Con Brasil, Julio César se transformó en titular indiscutido de su selección.

Es garantía de seguridad

Incluso antes ya había mostrado su estirpe: en la Copa America de 2004, fue figura del equipo que dejó sin vuelta olímpica a la Selección de Marcelo Bielsa en la definición por penales. Aquel 25 de julio, en el estadio Nacional de Lima, le atajó un penal a Andrés D’Alessandro, Gabriel Heinze erró el suyo y Brasil festejó lo que no merecía. En el Mundial de 2006, uno de los peores que disputó Brasil, Julio César estuvo en el banco (el titular era Dida, arquero del Milán).

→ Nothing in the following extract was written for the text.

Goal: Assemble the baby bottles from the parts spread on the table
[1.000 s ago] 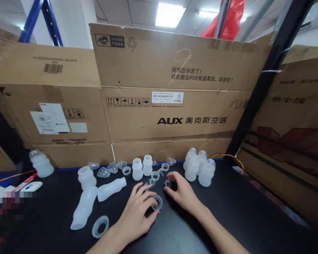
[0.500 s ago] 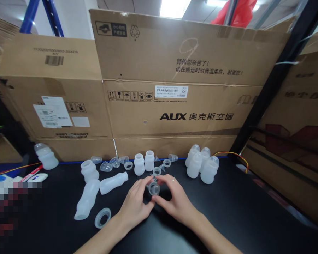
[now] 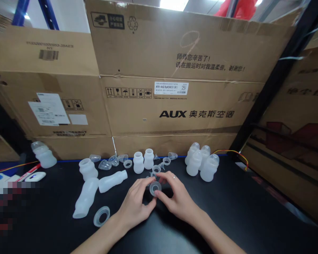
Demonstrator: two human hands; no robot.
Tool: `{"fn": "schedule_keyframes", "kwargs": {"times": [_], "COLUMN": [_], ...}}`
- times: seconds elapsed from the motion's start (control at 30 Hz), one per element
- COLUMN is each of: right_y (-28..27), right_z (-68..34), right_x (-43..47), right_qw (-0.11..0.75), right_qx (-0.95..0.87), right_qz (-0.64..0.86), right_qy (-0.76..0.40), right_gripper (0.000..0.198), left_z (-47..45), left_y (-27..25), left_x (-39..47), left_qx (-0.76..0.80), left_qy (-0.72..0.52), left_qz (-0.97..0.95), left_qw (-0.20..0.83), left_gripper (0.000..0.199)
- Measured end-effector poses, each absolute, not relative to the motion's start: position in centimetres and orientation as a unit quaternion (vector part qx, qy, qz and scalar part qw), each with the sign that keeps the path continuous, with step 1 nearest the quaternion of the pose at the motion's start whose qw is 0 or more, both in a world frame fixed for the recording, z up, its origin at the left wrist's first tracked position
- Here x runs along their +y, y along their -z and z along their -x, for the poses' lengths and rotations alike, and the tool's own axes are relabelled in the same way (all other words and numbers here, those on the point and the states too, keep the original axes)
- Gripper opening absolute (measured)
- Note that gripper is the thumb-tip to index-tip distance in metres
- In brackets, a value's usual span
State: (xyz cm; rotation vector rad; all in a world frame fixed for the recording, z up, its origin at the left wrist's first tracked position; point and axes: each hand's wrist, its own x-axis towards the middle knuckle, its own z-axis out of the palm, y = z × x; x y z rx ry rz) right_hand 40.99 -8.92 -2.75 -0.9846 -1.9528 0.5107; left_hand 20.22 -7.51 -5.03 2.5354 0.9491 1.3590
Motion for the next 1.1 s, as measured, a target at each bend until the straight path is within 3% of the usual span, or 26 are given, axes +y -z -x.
{"fn": "schedule_keyframes", "kwargs": {"times": [0.13, 0.3, 0.5, 0.67, 0.9, 1.1], "right_y": [2.7, 2.5, 2.5, 2.1, 2.3, 3.3], "right_z": [-40.7, -40.1, -39.8, -39.9, -39.6, -39.0], "right_x": [-9.0, -9.0, -9.3, -9.5, -9.5, -10.0], "right_qw": [0.441, 0.414, 0.414, 0.443, 0.409, 0.408], "right_qx": [-0.755, -0.722, -0.683, -0.624, -0.573, -0.581], "right_qz": [0.425, 0.462, 0.423, 0.333, 0.279, 0.312], "right_qy": [-0.232, -0.306, -0.428, -0.551, -0.653, -0.631], "right_gripper": [0.048, 0.018, 0.005, 0.013, 0.032, 0.019], "left_z": [-20.3, -20.5, -20.4, -19.7, -19.4, -19.3], "left_y": [4.3, 3.6, 3.6, 3.4, 3.4, 2.8], "left_x": [-7.7, -8.0, -8.2, -8.2, -8.2, -9.2], "left_qx": [0.288, 0.215, 0.157, 0.209, 0.204, 0.193], "left_qy": [-0.454, -0.439, -0.436, -0.437, -0.435, -0.43], "left_qz": [-0.842, -0.873, -0.886, -0.875, -0.876, -0.882], "left_qw": [0.041, -0.007, -0.004, 0.018, 0.034, -0.007], "left_gripper": [0.05, 0.052, 0.059, 0.061, 0.063, 0.055]}}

Nacido en Río de Janeiro en 1979, se incorporó al Inter de Milán en 2005 y después de una cesión sin éxito en el Chievo Verona (no lo pusieron nunca), volvió a San Siro. De regreso, consiguió lo que parecía imposible: quitarle la titularidad a Francesco Toldo. Lo hizo y ofreció lo más importante: garantía de seguridad. Antes, desde su debut en 1997, había jugado para el Flamengo y había ganado cuatro Campeonatos Cariocas.

Potente de piernas, sólido en el juego aéreo (facilitado por sus 1,87 centímetros), de grandes reflejos y especialista en penales, Julio César también tiene una personalidad avasallante. Sirve un episodio bastante reciente para corroborarlo: en 2007, luego de una crítica del presidente brasileño, Luiz Inácio Lula da Silva, respondió con vehemencia en nombre de todo el plantel. Le recomendó que se fuera a vivir a la Argentina si tanto le gustaba el juego del seleccionado entonces dirigido por Alfio Basile. Señaló entonces: “Me irrité cuando dijo que Messi pierde la pelota y corre a recuperarla, mientras que nosotros nos quedamos parados. Entonces, que se vaya a vivir a Argentina. Que se haga ciudadano argentino, renuncie y se vaya para allá. Tal vez así, Brasil mejore algo”. Una personalidad que parece suficiente como para alcanzar el objetivo más difícil en Sudáfrica 2010: deshacer el estigma de los arqueros brasileños.